Der Kunstverein Ravensburg-Weingarten macht die politische Seite der Künstlergruppe SPUR zum Thema einer Ausstellung in der Gaststätte „Räuberhöhle“. Zur Eröffnung am Samstag, 31. Januar, um 19.30 Uhr wird der Grünen-Landtagsabgeordnete Manne Lucha sprechen.

1958 schlossen sich Lothar Fischer, dem das Kunstmuseum Ravensburg ab dem 14. Februar eine Ausstellung widmet, Heimrad Prem, Helmut Sturm und HP Zimmer zur Künstlergruppe SPUR zusammen. Die spielerische und experimentelle Kunst der vier Kunstakademie-Absolventen provozierte, ihre anarchistische und groteske Darstellungsweise verschreckte die konservative Kunstwelt der Adenauerzeit. Heute bilden die Werke dieser Gruppe einen der Schwerpunkte der Sammlung Selinka im Ravensburger Kunstmuseum.

In insgesamt sieben Ausgaben der selbst verlegten Zeitschrift „SPUR“ veröffentlichten die Künstler ihre gesellschaftlichen Manifeste und Erklärungen, zusammen mit frechen Collagen, chaotischen Kritzeleien und kritischen Zeichnungen. Leben, Architektur und Kunst sollten im Sinne des „Unitären Urbanismus“ zusammen geführt werden. So wollten sie die schöpferischen und spielerischen Kräfte der Menschen frei legen und damit die Welt verändern. Bei aller Revolution blieb die Gruppe immer ihrem Motto getreu: „Wer in Politik, Staat, Kirche, Wirtschaft, Militär, Parteien, Organisationen keine Gaudi hat, hat mit uns nichts zu tun“ (Januar-Manifest, SPUR 1961).

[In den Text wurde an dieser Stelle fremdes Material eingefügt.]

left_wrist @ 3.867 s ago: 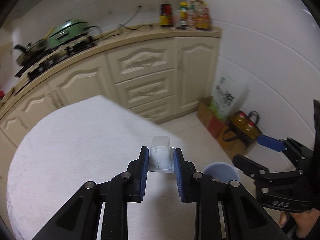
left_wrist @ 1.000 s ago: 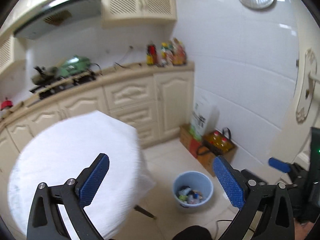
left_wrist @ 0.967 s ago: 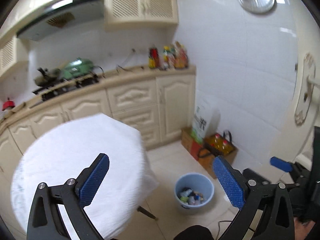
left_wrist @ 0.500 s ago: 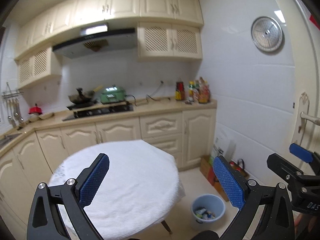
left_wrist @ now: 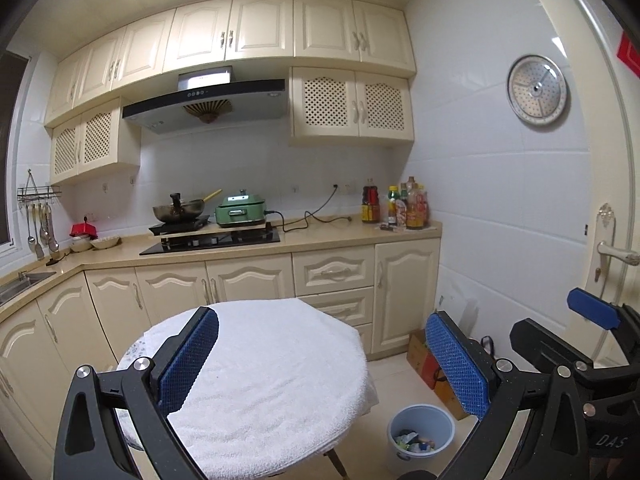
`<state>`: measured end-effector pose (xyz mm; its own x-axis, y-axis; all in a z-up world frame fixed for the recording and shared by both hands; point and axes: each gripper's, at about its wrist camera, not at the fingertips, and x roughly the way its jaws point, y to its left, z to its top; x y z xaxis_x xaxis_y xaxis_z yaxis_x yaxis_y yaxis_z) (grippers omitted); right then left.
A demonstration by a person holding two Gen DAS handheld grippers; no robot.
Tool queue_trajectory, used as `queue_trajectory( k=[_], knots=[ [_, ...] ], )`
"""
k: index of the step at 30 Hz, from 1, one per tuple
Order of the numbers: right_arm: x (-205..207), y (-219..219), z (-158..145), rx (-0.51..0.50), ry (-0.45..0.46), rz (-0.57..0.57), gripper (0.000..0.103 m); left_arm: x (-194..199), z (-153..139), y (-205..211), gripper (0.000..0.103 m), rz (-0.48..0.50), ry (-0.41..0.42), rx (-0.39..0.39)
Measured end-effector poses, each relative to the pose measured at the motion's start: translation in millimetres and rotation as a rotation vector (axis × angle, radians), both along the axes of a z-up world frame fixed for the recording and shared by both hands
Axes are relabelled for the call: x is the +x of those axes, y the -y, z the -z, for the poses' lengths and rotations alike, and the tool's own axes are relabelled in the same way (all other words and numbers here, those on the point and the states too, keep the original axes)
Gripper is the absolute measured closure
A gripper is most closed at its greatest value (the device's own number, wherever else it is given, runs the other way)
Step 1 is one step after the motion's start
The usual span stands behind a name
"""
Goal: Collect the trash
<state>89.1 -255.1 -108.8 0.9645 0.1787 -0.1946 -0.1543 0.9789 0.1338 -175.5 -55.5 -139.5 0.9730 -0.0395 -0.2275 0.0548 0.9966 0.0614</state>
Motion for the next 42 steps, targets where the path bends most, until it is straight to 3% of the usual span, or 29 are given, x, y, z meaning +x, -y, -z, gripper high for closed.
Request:
queue_trajectory(
  k=[11, 42],
  knots=[
    [0.0, -1.1, -0.8, 0.006, 0.003, -0.011, 0.0, 53.6, -14.5, 0.4, 0.001, -0.037, 0.013, -0.006],
    [4.1, -2.4, -4.0, 0.014, -0.006, -0.032, 0.0, 86.6, -0.5, -2.3, 0.001, -0.061, 0.02, -0.003]
  ],
)
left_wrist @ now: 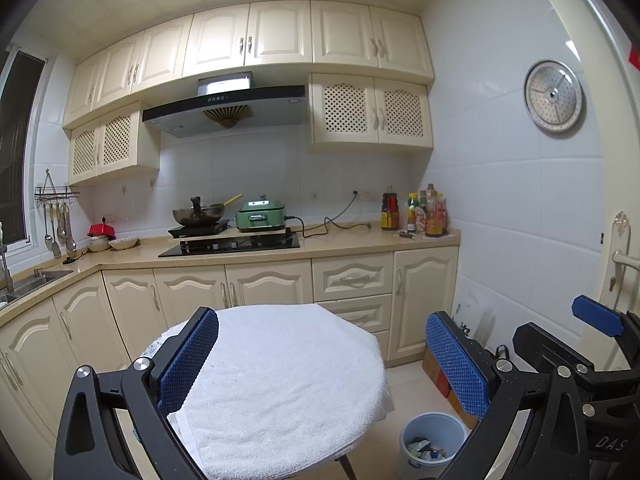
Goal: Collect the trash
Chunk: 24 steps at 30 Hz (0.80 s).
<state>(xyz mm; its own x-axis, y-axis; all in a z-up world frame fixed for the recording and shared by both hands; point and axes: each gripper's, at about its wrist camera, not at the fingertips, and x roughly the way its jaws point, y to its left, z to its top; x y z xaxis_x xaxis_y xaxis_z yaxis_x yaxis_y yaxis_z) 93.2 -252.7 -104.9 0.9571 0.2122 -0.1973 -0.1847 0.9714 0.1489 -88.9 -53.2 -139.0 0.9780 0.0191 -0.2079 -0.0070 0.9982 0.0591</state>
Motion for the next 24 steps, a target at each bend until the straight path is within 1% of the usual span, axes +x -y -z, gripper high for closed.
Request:
queue_trajectory(
  k=[24],
  knots=[
    [1.9, -2.7, -0.4, -0.007, -0.012, 0.01, 0.0, 8.9, 8.2, -20.6, 0.001, 0.015, -0.001, 0.002]
  ],
)
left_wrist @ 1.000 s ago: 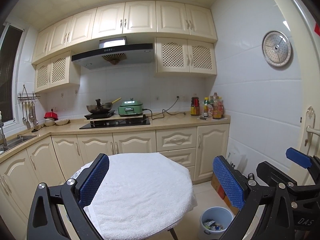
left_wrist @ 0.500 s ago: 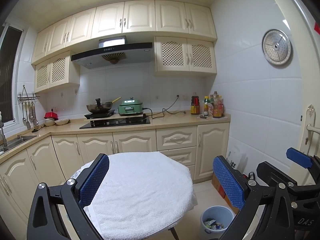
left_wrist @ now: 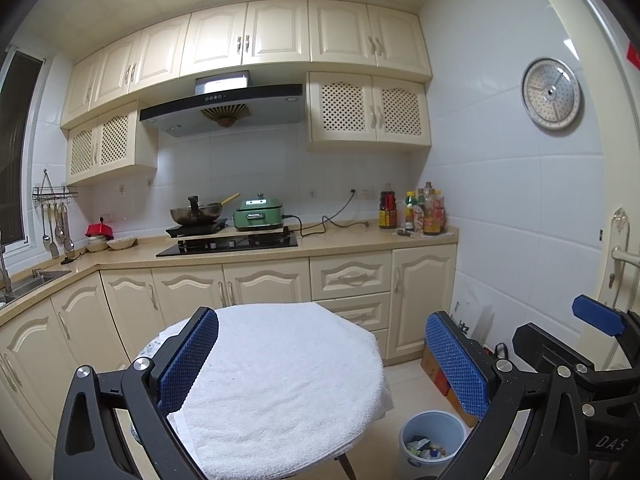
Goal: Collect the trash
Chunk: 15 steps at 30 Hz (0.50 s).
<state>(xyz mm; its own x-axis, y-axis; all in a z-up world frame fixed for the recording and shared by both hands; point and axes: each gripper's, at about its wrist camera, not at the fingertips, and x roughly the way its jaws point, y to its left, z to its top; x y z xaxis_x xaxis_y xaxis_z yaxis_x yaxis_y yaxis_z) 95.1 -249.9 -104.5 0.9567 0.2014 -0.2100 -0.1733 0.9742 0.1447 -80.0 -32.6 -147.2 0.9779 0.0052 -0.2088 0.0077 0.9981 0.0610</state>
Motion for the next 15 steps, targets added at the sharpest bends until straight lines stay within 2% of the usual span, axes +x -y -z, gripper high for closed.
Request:
queue_trajectory(
  k=[15],
  knots=[
    [0.3, -1.4, 2.5, 0.005, -0.009, -0.001, 0.0, 2.0, 3.0, -15.4, 0.001, 0.004, -0.007, 0.006]
  ],
)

Dieses Motto war für Kunstvereins-Akteur Markus Meyer, den Initiator der Ausstellung, Anlass, die „Räuberhöhle“ in der Ravensburger Burgstraße als Ausstellungsort zu wählen. Hier hätten sich die drei Maler und der Bildhauer Fischer wohl gefühlt, glaubt er. Überliefert ist, dass manche ihrer Besuche in den Münchner Gastwirtschaften mit Hausverboten endeten.

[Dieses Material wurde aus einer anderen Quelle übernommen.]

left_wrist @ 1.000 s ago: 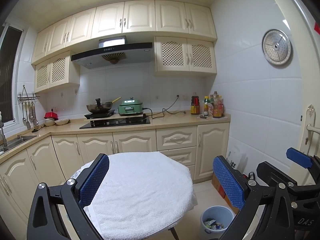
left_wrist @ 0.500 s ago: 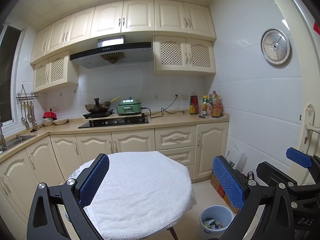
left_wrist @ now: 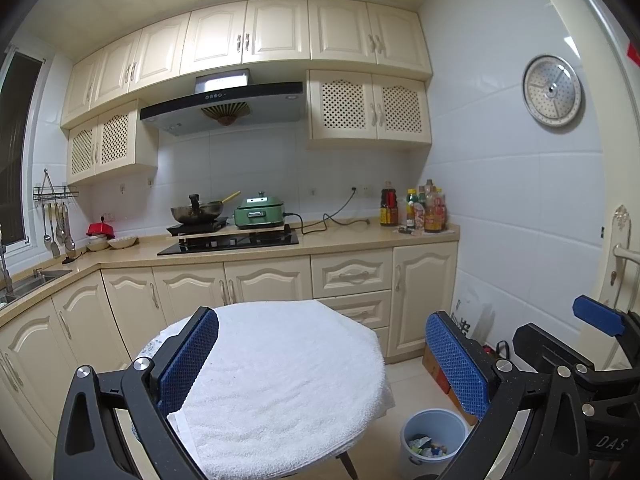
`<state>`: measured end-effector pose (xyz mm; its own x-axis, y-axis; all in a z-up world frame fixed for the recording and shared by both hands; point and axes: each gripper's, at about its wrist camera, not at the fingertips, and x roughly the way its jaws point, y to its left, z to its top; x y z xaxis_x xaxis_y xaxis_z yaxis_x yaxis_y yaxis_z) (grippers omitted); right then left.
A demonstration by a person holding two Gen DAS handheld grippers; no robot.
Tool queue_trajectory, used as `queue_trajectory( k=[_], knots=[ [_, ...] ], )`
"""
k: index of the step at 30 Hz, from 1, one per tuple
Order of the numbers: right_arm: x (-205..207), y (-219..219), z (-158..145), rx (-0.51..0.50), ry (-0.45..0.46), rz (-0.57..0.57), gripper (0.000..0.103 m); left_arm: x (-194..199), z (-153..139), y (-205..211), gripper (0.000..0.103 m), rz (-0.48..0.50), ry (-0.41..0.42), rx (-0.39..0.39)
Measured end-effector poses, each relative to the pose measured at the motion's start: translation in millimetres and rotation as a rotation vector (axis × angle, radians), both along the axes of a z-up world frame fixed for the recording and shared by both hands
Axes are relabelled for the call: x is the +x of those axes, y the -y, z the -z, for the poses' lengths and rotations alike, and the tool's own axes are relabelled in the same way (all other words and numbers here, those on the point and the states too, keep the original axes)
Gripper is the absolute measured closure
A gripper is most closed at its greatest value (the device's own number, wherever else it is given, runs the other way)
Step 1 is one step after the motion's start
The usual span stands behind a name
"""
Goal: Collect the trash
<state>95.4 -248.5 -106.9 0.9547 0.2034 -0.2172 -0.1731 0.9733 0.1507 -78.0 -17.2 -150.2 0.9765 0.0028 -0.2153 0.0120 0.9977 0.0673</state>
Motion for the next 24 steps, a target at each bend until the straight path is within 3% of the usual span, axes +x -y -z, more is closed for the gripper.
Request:
queue_trajectory(
  k=[15, 24],
  knots=[
    [3.7, -1.3, 4.7, 0.001, -0.01, 0.005, 0.0, 6.6, 3.7, -9.2, 0.001, 0.007, -0.011, -0.003],
    [22.4, -5.1, 15.9, 0.006, -0.019, 0.024, 0.0, 40.2, 13.2, -28.8, 0.001, 0.035, -0.044, -0.023]
  ],
)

Die Ausstellung zeigt auf 36 Tafeln Kritzeleien, Zeichnungen und Manifeste aus der Zeitschrift „SPUR“. Die Ausstellung dauert bis zum14. März, sie ist während der Öffnungszeiten der „Räuberhöhle“, Burgstraße 14, Ravensburg von 18 bis 2 Uhr und sonntags auch von 10 bis 14 Uhr geöffnet. Der Eintritt ist frei.